EXERCISE BRIEF. In the records below, count the lines that have "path" and answer with the number alone.

*** RAW DATA Section Begins ***

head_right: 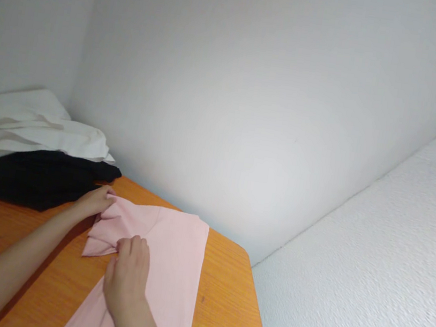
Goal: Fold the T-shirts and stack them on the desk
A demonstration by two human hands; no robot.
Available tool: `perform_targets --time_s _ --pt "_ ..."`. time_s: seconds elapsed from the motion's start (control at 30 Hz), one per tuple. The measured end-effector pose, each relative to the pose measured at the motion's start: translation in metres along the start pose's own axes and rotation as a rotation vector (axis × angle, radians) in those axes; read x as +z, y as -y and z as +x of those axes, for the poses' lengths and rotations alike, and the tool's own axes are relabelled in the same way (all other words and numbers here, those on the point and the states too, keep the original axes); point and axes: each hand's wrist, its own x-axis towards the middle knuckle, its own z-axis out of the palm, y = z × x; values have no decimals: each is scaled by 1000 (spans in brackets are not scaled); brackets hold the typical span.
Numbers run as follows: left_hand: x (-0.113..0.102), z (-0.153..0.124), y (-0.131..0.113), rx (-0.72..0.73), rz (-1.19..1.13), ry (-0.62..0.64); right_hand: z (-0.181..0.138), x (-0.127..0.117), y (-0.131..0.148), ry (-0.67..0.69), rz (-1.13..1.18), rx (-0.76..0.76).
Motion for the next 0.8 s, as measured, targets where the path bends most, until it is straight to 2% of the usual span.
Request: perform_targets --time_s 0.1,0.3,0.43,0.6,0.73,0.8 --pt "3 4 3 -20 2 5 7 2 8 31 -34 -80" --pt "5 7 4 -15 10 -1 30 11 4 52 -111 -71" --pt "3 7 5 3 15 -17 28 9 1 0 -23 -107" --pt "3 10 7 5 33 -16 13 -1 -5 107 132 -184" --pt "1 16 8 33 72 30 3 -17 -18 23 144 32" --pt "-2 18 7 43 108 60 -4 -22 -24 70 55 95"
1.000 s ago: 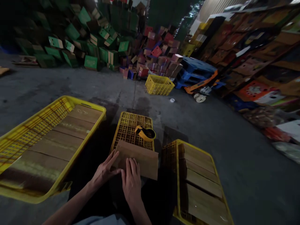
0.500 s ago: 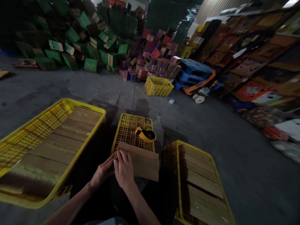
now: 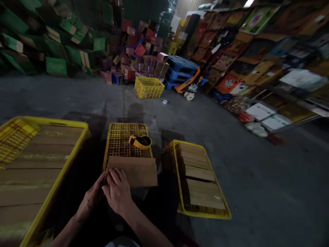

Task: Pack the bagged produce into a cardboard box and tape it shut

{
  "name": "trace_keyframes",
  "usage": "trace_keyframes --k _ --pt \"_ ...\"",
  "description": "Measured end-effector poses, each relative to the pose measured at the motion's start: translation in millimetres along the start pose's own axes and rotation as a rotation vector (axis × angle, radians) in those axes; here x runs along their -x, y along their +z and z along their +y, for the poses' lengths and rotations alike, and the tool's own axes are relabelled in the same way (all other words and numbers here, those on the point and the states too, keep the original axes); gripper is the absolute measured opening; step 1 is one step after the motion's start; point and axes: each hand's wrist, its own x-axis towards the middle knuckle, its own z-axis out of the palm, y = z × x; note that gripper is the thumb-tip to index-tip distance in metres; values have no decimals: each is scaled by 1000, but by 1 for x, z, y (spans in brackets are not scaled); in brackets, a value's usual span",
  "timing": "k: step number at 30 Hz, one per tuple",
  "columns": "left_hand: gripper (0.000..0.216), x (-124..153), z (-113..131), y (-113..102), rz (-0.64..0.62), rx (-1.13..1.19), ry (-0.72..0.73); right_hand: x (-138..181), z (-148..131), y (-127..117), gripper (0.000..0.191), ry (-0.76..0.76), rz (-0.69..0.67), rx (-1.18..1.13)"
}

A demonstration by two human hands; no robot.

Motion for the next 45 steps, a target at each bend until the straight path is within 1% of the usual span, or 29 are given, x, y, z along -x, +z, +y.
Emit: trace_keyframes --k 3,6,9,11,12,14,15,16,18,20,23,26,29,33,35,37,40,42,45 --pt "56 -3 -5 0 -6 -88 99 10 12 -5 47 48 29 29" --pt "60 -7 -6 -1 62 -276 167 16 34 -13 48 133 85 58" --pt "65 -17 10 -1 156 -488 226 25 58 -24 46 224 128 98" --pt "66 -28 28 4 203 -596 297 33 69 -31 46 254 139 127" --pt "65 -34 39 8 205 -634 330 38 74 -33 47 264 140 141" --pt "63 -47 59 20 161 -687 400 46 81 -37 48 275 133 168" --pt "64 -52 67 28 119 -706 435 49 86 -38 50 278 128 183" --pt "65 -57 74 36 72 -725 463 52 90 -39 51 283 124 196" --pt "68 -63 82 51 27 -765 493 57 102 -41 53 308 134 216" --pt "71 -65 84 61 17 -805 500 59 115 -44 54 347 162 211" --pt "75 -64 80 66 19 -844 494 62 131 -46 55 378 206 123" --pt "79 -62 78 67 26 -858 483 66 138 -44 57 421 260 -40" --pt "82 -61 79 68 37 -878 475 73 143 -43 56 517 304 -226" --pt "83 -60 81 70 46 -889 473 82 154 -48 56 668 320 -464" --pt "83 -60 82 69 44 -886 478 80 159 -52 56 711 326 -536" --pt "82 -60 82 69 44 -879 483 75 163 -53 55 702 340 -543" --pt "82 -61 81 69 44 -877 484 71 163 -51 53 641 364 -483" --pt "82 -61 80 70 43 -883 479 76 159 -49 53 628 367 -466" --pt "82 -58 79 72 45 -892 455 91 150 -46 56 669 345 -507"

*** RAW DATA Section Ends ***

RESULT OF THE TASK. 2